Another benefit is carbon-cutting, as streamlining the ordering process and delivery has had “fantastic and significant” results on energy efficiency.
eProcurement
NHE spoke to Ali and Matkin during a big week for NHS procurement, with the launch of NHS England’s new eProcurement strategy. Many of the key aims of that strategy, from cutting out unnecessary costs to improving patient safety through the use of standardised GS1 codes, are already in place in the relationship between the Bradford trust and Cook Medical.
Ali said he was “absolutely astonished” when he joined the NHS and saw the paper-based procurement processes still in use. “To see people still using paper requisitions, with nothing computerised – it was like the dark ages. But we’ve transformed: it’s based around catalogues, price lists agreed with suppliers, and an optimised transactional interface at the supplier level to receive the orders.

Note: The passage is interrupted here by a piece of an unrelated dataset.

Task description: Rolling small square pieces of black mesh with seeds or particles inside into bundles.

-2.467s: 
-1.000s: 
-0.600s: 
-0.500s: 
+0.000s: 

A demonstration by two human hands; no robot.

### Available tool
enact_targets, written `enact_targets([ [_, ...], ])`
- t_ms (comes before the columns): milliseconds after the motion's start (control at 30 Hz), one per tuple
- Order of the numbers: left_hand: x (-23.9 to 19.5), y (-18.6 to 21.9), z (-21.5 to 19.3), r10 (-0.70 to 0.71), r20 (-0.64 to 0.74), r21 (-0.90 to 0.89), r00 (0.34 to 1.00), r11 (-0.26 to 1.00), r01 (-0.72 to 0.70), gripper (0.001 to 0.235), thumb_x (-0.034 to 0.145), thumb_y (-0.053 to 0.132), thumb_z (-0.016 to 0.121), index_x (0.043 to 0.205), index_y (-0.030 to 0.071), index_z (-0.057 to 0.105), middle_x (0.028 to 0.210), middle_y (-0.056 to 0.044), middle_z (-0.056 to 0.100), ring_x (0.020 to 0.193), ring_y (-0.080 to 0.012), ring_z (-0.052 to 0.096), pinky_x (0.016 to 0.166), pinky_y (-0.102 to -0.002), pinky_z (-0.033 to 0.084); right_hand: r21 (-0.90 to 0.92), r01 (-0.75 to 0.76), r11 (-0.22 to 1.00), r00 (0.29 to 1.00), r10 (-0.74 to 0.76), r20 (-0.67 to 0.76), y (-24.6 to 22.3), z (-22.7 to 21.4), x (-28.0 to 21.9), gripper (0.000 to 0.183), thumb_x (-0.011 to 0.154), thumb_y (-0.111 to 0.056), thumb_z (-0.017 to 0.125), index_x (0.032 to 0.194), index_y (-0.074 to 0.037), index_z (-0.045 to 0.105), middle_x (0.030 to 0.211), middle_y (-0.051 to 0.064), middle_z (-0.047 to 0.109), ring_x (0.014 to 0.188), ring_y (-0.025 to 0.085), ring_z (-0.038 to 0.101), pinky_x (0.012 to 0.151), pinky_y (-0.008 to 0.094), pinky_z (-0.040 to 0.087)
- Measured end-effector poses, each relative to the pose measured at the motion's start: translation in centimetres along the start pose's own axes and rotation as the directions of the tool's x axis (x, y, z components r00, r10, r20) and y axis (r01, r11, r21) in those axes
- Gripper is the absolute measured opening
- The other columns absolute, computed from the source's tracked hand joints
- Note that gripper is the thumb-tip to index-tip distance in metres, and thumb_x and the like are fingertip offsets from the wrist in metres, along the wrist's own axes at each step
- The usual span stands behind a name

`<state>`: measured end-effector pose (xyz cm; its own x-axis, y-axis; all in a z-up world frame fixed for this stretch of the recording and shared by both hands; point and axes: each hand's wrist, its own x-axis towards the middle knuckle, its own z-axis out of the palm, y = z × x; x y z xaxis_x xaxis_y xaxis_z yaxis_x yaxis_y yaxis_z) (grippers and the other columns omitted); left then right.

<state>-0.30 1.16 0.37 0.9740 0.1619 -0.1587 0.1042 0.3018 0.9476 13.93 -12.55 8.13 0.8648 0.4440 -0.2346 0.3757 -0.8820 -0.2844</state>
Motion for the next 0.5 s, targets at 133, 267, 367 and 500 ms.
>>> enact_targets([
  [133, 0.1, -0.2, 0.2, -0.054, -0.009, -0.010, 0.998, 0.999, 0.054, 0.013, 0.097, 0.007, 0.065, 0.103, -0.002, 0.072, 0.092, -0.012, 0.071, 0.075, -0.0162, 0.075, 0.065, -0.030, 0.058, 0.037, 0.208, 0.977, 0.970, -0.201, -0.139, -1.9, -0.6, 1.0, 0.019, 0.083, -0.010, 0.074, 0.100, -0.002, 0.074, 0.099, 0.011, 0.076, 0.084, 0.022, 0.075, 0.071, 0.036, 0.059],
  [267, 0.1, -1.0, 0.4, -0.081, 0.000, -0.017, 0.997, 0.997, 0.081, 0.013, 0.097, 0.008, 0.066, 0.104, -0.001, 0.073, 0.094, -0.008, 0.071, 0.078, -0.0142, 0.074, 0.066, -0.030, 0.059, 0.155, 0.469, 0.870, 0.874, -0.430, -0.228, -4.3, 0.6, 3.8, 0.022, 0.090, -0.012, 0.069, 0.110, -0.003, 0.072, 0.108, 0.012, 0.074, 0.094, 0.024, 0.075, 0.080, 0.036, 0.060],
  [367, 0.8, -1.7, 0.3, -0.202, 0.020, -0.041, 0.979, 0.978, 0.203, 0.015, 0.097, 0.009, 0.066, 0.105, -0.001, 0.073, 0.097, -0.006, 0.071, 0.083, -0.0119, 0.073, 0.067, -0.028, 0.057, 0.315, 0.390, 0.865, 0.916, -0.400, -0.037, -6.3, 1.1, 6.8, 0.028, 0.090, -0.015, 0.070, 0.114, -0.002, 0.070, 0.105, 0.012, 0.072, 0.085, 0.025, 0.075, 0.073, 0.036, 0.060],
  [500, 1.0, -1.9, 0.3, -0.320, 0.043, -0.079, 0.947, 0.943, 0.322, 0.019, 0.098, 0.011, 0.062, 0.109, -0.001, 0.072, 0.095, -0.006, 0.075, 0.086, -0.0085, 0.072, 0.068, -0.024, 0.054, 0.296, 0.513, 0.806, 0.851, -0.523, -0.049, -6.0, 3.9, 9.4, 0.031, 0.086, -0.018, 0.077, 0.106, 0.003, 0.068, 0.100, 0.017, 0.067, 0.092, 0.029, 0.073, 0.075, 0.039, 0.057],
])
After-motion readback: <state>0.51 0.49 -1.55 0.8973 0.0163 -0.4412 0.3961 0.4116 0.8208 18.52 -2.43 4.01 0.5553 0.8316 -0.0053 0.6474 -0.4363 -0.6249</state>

Cook has absolutely embraced all of this. They worked with the catalogue enablers to improve their systems. That, from our point of view, doesn’t just mean easier ordering and better transactions and making things easier for the end-user: it also means better intelligence overall. It allows us to make better-informed decisions, based on better spend management and better demand management. It’s evolved significantly, and will continue to work.
“We’re a large hospital, with more than 5,000 staff, 3,000 of whom are enabled to create requisitions. Cook can receive 10-15 requisitions a day from within the hospital. We’re trying to consolidate that, and ensure that what’s urgent is defined as urgent, freeing up efficiencies for both organisations.”

Removing barriers and increasing accuracy
Discussing the eProcurement strategy, Matkin said: “We’re already GS1-enabled; all our products have GS1 barcodes. We’re waiting for it to take off and for the demand from customers to start putting that into action. It’s the way forward.
“Working in that way means, on a really basic level, that the errors between a customer and a supplier are reduced. If the NHS queries an invoice, we hear of costs of between £25 and £80 per query they’re trying to sort out. If they’re placing 800 orders a year and 20% of those have got queries, you can end up spending more on queries than you’re making in savings. It can add up.
“E-commerce is fantastic in removing those barriers and increasing accuracy. It’s about easy, correct transactions without the hidden costs of solving problems and correcting errors.”
Ali said that the feedback he’s received is that Bradford is ahead of most of the NHS on eProcurement. About 80% of its spend (Ali’s team handles everything except pharmaceutical drugs and estates-related procurement) is via catalogues and through methods that create “significant transactional efficiencies”.
That frees up staff and resources to focus more on the strategic aspects of demand management and sourcing, Ali told us. “We are ahead of the game. Having briefly looked at the new eProcurement strategy, we are on the right track to implement the required changes.”
The eProcurement strategy (more on pages 48-51) suggests that just by using GS1 coding, the savings to an average trust could be £3m to £5m. Matkin said: “How long is it going to take a procurement department to drag that saving out of suppliers, year-on-year? It seems to me we’d better talking together as procurers and suppliers to discuss getting GS1-enabled as soon as possible, not be spending all our time discussing knocking £1 off the next catheter.”